Ils ont tout plaqué pour voyager !

Pourquoi partent-ils ?

© Laure de Charette

« Les vrais voyageurs sont ceux-la seuls qui partent pour partir », écrit Baudelaire dans Le Voyage. Certes. Mais on ne renonce pas à une vie matérielle et sociale confortable sur un simple coup de tête. Si le déclic s'opère en quelques secondes - « c'était un 7 mars », se souvient Xavier -, il s'avère être le plus souvent l'aboutissement d'une envie latente qui sommeillait.
À quarante ans, Annie Marais dresse le bilan de sa vie passée. Et réalise que si elle veut profiter pleinement de ses enfants et les voir s'épanouir jour après jour, l'heure est venue de s'offrir un gigantesque bol d'espace non morcelé en famille. Comme elle, 73 % des Français estiment qu'une année de voyage est plus bénéfique pour des enfants qu'une année d'école. Quant à Xavier, à la question « pourquoi partir ? », il répond sans détour : « Pour casser les barrières d'une vie certes heureuse et entourée, mais qui ne me permettait pas de développer mon instinct de curiosité ». Il démissionne donc et part, sac au dos pendant quatre mois, du Groenland à l'Australie. Avec un objectif : « Me réaliser au travers du voyage, me prouver à moi-même que je pouvais me dépasser en vivant hors de mon cocon ». Ses parents, réticents et inquiets de prime abord, finiront même par l'emmener à l'aéroport.
Passionnés et intarissables, ces dignes héritiers de Marco Polo, le premier à avoir fait le tour du monde, ont un leitmotiv : découvrir le monde, les autres et soi-même. Cette soif d'errance rejoint certainement une envie temporaire de s'évanouir dans la nature, de s'inscrire aux abonnés absents de la société. En somme, plus les contrôles et les contraintes se multiplient, plus la vieille pulsion nomade se revivifie. « S'en aller, s'en aller.

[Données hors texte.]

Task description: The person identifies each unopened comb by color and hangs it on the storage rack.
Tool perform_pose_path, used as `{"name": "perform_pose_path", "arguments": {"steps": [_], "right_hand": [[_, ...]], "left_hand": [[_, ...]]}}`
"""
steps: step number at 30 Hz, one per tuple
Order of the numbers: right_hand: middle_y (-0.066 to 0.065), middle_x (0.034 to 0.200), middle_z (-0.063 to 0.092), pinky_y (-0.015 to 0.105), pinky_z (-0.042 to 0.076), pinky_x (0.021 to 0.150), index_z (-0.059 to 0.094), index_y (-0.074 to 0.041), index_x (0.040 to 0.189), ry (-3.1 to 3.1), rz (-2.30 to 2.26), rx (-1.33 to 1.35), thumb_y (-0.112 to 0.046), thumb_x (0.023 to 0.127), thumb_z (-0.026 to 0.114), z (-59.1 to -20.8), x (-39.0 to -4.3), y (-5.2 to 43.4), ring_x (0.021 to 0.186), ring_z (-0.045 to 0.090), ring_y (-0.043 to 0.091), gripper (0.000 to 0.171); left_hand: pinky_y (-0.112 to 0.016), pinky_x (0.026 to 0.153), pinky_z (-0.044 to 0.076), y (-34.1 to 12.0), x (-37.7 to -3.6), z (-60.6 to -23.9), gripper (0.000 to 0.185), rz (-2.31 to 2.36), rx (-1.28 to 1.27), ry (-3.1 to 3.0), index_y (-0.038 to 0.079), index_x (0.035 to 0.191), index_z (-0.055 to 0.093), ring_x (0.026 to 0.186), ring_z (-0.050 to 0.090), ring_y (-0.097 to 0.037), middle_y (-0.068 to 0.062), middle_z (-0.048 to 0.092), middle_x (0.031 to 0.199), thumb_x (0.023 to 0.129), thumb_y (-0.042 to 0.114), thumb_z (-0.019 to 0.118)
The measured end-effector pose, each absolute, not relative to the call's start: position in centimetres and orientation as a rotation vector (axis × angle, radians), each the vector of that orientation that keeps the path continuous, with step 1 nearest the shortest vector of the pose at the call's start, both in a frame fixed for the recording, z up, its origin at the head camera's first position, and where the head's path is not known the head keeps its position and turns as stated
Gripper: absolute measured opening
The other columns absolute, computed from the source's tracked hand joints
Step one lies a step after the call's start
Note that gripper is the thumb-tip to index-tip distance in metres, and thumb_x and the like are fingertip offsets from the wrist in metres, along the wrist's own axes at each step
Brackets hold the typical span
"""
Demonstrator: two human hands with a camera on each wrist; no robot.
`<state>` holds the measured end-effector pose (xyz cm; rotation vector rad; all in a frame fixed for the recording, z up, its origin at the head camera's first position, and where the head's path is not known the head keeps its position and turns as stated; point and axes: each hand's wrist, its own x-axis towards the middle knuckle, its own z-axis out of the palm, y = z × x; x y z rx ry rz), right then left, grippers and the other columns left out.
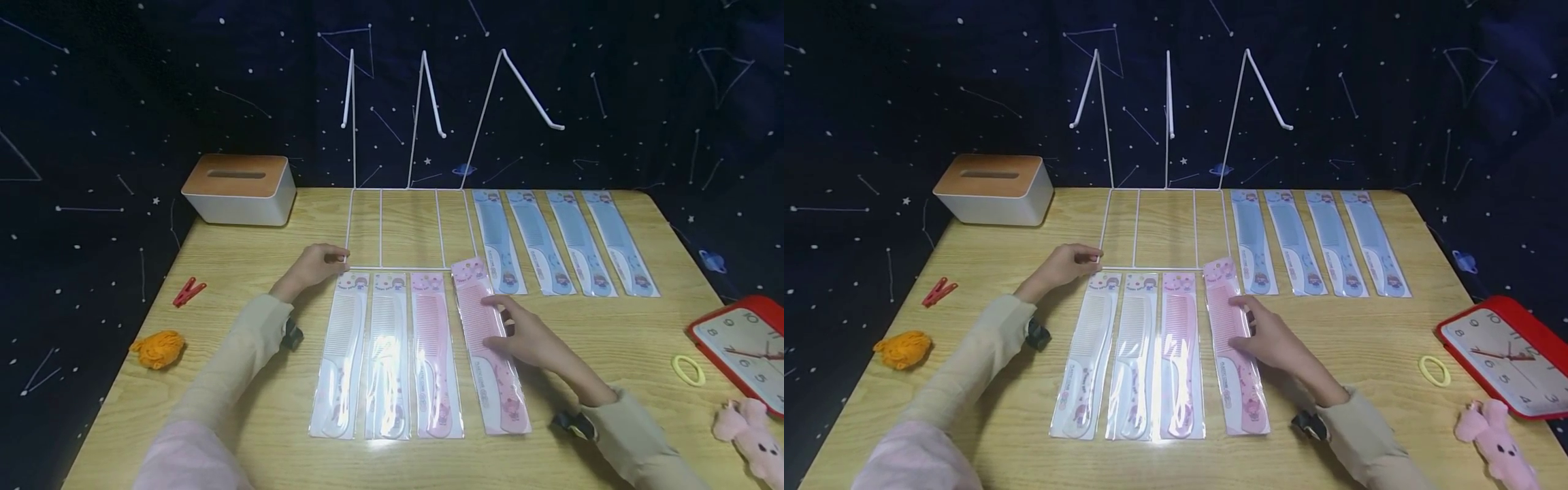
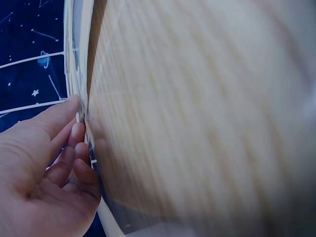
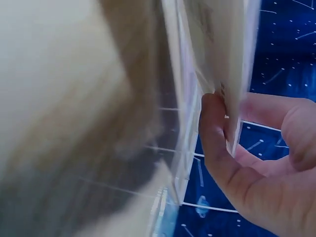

Parole de vivant », disait Saint-John Perse.

L'expérience d'une vie

Qui dit voyage à durée indéterminée dit… détermination à rompre les amarres. Mais entre le déménagement, les bagages et les adieux, nombreux sont ceux qui disent avoir l'estomac noué à l'heure du grand saut. Et à moins de prendre un congé sabbatique (pendant onze mois maximum, à condition d'avoir trois ans d'ancienneté dans l'entreprise et six ans d'activité professionnelle derrière soi), voyage rime souvent avec chômage.
Mais une fois sur les routes du monde, l'émerveillement devient le lot commun. Place à l'aventure, aux frissons et aux découvertes quotidiennes. « Cette vie de nomade, de liberté nous rend vraiment heureux. Rien ne nous manque (à part le camembert !) », écrit Annie dans son journal de bord. Même enthousiasme chez Xavier : dès ses premiers pas en Amérique du Sud, il apprend l'humilité et le dénuement, quand la poussière, le manque d'eau et les moustiques porteurs du paludisme le guettent. Bonheur de se surpasser, fierté de repousser ses limites. « La récompense, c'est la rencontre, l'échange », sourit-il.
Lamartine estimait qu'il n'y a d'homme complet que celui qui a beaucoup voyagé, « qui a changé vingt fois la force de sa pensée et de sa vie ». Nul doute qu'une telle expérience de vie ne laisse pas intact. Témoignage d'Annie : « Les enfants sont devenus très tolérants, très curieux de tout ». Et leurs résultats scolaires forcent l'admiration : Louise a 18 de moyenne en anglais, Lola, une année d'avance et le petit Léo lit très bien, joue de la guitare et fait du judo… Mais force est de constater que, pour les adultes, la réadaptation sociale et professionnelle exige plus de patience. Après avoir eu le monde pour maison et le ciel pour toit, il faut du temps, parfois jusqu'à plusieurs mois, pour retrouver ses repères et atterrir pour de bon. Avec parfois le sentiment de n'être plus tout à fait à sa place. « Lorsqu'on emploie trop de temps à voyager, on devient enfin étranger en son pays ». Descartes, déjà. Mais une fois « re-sociabilisés », ces accros du voyage adoptent, semble-t-il, une nouvelle éthique de vie, plus humaine, plus riche. Ils disent relativiser les difficultés de la vie, accepter la routine et son lot de contrariétés. Finalement, voyager, c'est aussi cela : accepter l'autre en soi.